Chris Ronald Schulze, Auszubildender der Sparkasse Gifhorn- Wolfsburg, zeigte Schülern am Zukunftstag verschiedene Aufgaben am Servicepoint. Foto: Sparkasse Gifhorn-Wolfsburg
Chris Ronald Schulze, Auszubildender der Sparkasse Gifhorn- Wolfsburg, zeigte Schülern am Zukunftstag verschiedene Aufgaben am Servicepoint. Foto: Sparkasse Gifhorn-Wolfsburg

Gifhorn. Schon bevor die Hauptstelle der Sparkasse Gifhorn-Wolfsburg am Schlossplatz für Kunden öffnete, durften 21 Schüler der fünften bis zehnten Klassen insGebäude. Denn Zukunftstag bedeutet, hinter den Kulissen den Arbeitsalltag eines Bankkaufmanns hautnah mitzuerleben.


Die neun Mädchen und zwölf Jungen aus dem gesamten Geschäftsgebiet der Sparkasse Gifhorn-Wolfsburg schauten dem Auszubildenden Chris Ronald Schulze neugierig über die Schulter, als er am Servicepoint erklärte, was dort zu tun ist. „Hier entsteht der erste Kontakt zu unseren Kunden“, sagte Schulze. „Wir helfen bei kurzen Fragen. Die intensiveren Beratungsgespräche erfolgen in den separaten Büros.“ Bei einem Rundgang durch einige Abteilungen der Sparkasse Gifhorn-Wolfsburg lernten die Schülerinnen und Schüler, wie vielfältig die Aufgaben bei dem Finanzdienstleister sind. Im Vordergrund stand am Zukunftstag, wie der Zahlungsverkehr funktioniert – vom Überweisen eines Geldbetrages bis hin zur Lastschrift.

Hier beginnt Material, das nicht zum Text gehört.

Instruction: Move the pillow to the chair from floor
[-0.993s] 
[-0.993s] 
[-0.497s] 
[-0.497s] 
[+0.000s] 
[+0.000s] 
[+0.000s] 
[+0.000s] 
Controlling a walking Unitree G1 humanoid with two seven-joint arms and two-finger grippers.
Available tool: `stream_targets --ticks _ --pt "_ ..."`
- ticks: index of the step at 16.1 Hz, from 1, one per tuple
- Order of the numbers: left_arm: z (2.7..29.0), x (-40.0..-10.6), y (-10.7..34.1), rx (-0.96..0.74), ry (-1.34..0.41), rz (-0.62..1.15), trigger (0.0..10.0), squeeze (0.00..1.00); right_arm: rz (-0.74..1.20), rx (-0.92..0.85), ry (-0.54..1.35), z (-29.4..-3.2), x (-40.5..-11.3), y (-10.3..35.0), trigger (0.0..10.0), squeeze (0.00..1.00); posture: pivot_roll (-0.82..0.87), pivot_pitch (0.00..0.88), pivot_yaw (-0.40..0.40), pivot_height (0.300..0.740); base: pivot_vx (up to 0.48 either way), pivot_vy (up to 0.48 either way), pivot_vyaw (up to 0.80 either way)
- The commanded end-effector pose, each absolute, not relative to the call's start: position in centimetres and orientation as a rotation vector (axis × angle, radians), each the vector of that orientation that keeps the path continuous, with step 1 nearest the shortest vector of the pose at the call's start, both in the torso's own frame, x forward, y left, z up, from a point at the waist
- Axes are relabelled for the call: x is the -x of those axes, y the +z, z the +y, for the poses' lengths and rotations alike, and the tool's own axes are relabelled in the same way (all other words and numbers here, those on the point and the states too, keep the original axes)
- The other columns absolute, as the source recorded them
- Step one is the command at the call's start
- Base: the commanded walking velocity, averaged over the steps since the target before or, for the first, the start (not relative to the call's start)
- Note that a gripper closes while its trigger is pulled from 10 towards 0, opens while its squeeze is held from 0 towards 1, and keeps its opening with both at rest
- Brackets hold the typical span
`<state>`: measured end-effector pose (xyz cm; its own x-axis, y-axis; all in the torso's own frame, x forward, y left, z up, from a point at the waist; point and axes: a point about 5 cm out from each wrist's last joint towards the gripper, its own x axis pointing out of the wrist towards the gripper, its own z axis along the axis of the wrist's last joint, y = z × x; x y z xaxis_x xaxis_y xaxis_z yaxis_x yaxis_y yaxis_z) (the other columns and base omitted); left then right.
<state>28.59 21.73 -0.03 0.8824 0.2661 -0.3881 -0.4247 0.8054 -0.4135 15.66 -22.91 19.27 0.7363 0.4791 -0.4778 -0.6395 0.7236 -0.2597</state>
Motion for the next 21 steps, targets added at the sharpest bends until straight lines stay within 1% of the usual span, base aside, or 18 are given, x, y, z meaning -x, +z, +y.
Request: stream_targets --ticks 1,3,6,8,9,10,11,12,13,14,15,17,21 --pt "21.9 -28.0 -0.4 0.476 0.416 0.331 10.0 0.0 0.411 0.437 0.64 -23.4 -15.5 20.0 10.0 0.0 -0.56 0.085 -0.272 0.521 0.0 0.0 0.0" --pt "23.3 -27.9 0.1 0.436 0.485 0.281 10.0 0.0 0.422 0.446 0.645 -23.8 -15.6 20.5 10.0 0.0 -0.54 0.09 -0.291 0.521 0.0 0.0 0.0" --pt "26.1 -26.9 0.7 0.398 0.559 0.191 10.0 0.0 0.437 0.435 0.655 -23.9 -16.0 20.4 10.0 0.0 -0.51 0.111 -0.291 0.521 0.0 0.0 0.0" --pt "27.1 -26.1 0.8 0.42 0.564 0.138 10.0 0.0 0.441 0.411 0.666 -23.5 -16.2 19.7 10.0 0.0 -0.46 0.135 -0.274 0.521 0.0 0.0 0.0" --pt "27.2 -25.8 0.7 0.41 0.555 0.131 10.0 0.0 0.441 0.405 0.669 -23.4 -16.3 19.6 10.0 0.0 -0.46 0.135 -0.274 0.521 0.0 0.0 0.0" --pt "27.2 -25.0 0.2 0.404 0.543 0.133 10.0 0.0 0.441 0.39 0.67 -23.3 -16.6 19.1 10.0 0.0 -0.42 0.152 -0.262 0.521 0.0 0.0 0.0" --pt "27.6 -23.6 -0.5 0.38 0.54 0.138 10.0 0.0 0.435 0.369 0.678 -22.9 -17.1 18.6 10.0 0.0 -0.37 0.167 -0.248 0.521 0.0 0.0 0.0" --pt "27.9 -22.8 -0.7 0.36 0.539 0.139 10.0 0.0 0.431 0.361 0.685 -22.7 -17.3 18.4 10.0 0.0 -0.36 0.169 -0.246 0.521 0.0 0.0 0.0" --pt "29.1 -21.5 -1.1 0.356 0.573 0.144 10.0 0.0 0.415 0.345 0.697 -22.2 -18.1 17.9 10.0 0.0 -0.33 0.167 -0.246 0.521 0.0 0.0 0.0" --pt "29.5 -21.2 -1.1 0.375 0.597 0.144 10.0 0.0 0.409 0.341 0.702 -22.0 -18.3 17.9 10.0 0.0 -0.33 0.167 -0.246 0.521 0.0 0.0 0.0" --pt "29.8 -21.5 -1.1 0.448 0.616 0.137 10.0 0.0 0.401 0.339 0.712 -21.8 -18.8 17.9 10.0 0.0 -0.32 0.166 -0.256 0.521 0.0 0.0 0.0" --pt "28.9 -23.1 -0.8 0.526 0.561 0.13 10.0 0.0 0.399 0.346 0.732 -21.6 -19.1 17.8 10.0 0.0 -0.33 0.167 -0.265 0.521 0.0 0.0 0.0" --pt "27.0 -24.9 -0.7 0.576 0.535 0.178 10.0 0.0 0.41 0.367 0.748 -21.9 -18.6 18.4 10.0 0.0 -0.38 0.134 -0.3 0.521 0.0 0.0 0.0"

Die Auszubildenden aus dem dritten Lehrjahr der Sparkasse Gifhorn-Wolfsburg organisierten den Tag. Jan-Philip Adolf, Abdulla Henawi, Katrin Leonie Koslik, Mareike Kubsch, Jan Müller und Chris Ronald Schulze ließen sich von den interessierten potentiellen Nachwuchsbänkern über ein Quiz zurückspiegeln, was sie von dem Tag mitnehmen würden. In einem waren sich alle einig: es waren viele neue Eindrücke.